The movement’s ability to successfully create and market an ideal consumer helped position them as an important source of an ideal life.

Research also showed how the fluidity of a religious movement’s ideology enables it to thrive, especially when adapting to local problems and conditions.

And through selective acceptance and rejection of different aspects of local culture, PCC constantly engage local culture and stay relevant to local cultural issues.

Micro/agentic focus

With a focus on issues relating to consumer identity, practices and values, we seek to improve consumer lifestyle, health and wellbeing.

Micro case study: An Exploration into the Curatorial Practices of Consumers as Collectors

Situation

Existing literature suggests objects in a collection are unlikely to serve their original function. However some objects, in particular fashion, continue to be utilised whilst simultaneously being cherished as part of a collection. And the impact of digital technologies has changed collecting practices?

Approach

To explore how consumers as collectors relate to and curate their wearable collected objects – and the implications of wearing them to serve their original functional capacity – we analysed 111 YouTube videos created by collectors of plastic shoe brand ‘Melissa’ (also known as “Melisseiras”). 

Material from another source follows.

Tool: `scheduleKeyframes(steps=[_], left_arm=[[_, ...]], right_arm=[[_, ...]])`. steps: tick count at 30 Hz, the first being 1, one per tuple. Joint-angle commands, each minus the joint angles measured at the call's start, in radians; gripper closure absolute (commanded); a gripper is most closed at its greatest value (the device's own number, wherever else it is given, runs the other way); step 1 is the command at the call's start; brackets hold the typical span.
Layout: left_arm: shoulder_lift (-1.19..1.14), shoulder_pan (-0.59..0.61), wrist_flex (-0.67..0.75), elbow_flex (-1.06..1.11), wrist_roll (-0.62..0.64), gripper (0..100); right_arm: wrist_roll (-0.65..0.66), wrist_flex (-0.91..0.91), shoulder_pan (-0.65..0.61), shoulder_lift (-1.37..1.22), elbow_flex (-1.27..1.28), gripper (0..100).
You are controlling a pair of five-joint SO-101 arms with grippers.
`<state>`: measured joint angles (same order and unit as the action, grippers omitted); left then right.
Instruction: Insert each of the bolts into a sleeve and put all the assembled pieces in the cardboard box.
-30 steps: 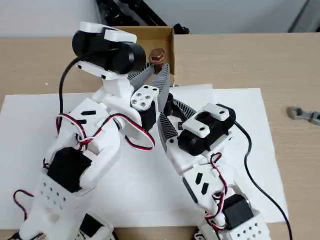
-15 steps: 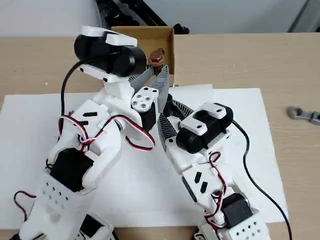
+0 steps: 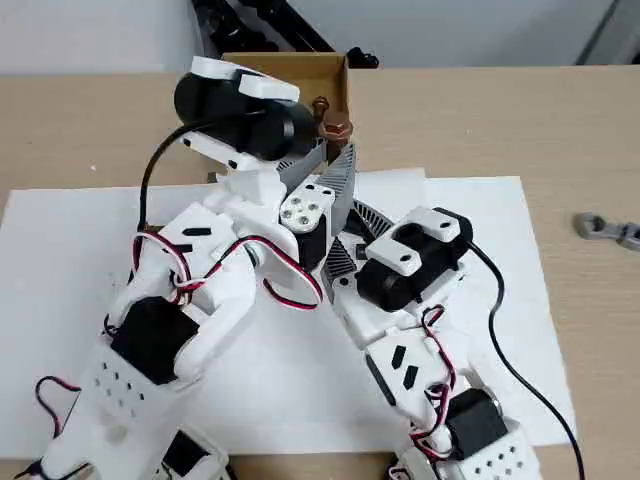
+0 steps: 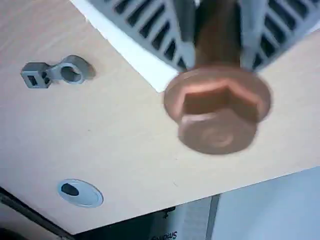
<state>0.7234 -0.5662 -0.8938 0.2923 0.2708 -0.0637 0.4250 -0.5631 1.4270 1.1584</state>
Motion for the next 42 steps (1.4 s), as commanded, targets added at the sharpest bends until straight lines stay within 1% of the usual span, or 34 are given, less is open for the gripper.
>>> scheduleKeyframes(steps=[1,8,18,20,22,24,27,31,35,39,42], left_arm=[[0.014,-0.008,-0.015,-0.042,0.012,99],[0.014,-0.003,-0.015,0.062,0.011,99],[0.015,-0.003,-0.015,0.059,0.011,99],[0.015,-0.002,-0.021,0.059,0.026,95],[0.017,0.002,-0.034,0.056,0.075,91],[0.014,0.023,-0.078,0.031,0.12,87],[0.002,0.057,-0.183,-0.031,0.16,83],[-0.075,0.098,-0.325,-0.159,0.161,82],[-0.144,0.146,-0.451,-0.332,0.15,82],[-0.193,0.222,-0.557,-0.456,0.035,84],[-0.219,0.288,-0.608,-0.47,-0.081,93]], right_arm=[[0.006,-0.024,-0.008,-0.004,-0.011,99.5],[0.008,-0.065,-0.01,-0.004,-0.011,99.5],[0.008,-0.056,-0.01,-0.004,-0.011,99.5],[0.008,-0.056,-0.01,-0.004,-0.011,99.5],[0.009,-0.056,-0.01,-0.004,-0.011,99.5],[0.009,-0.056,-0.008,-0.004,-0.014,99.5],[0.009,-0.064,-0.005,-0.004,-0.017,99.5],[0.009,-0.065,-0.005,-0.015,-0.04,99.5],[0.009,-0.065,-0.001,-0.056,-0.095,99.5],[0.009,-0.065,0.025,-0.165,-0.221,99.5],[0.008,-0.065,0.062,-0.277,-0.333,99.5]])
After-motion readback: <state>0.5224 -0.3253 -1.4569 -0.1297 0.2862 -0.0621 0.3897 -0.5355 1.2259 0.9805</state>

This analysis used methods borrowed from the field of visual anthropology, identifying curatorial practices in relation to acquiring, organising, displaying, storing and caring for the shoes (which includes cleaning, restoring, and customizing), as well as wearing, trading, and disposing of them.

Findings

Maintaining a collection of ‘Melissa’ shoes that retain its utilitarian function requires such an effort that consumers interact deeply not only with the finished object but also with its materials and design.

Melissa fans display near-fanatical devotion in their cleaning rituals and a lack of care is severely criticised by other Melisseiras.

Such findings help us theorise on other aspects of consumer behaviour - such as the relations consumers have with their possessions, consumption practices, and consumer participation in brand communities. 

See the RMIT Research Repository for more information about this study.

Systemic focus

By focusing on cultural phenomena that spreads at a consumer level, locally and globally, we seek to improve lives by understanding issues related to the sharing economy, consumer innovation, value co-creation and collaborative networks.

Systemic case study: Understanding how value is created in collaborative networks situation

Despite extensive research on value, none has shown how it is created in collaborative consumer networks (eg airbnb and Geocaching). This is a new but important concept because it is through systemic value that businesses gain a competitive advantage.

Approach 

Using ethnographic and netnographic (online) research, we examined value creation in the collaborative network of Geocaching, an outdoor treasure-hunting game facilitated by an online platform with more than 15 million active players.

Ultimately, the study was to develop a framework that explains the systemic creation of value in collaborative consumer networks.

Findings

The study detailed how value is not produced by one consumer only, but by interconnected participants, in a loosely organised fashion – where one person’s valuable action builds upon another person’s valuable action through the objects that circulate in the network.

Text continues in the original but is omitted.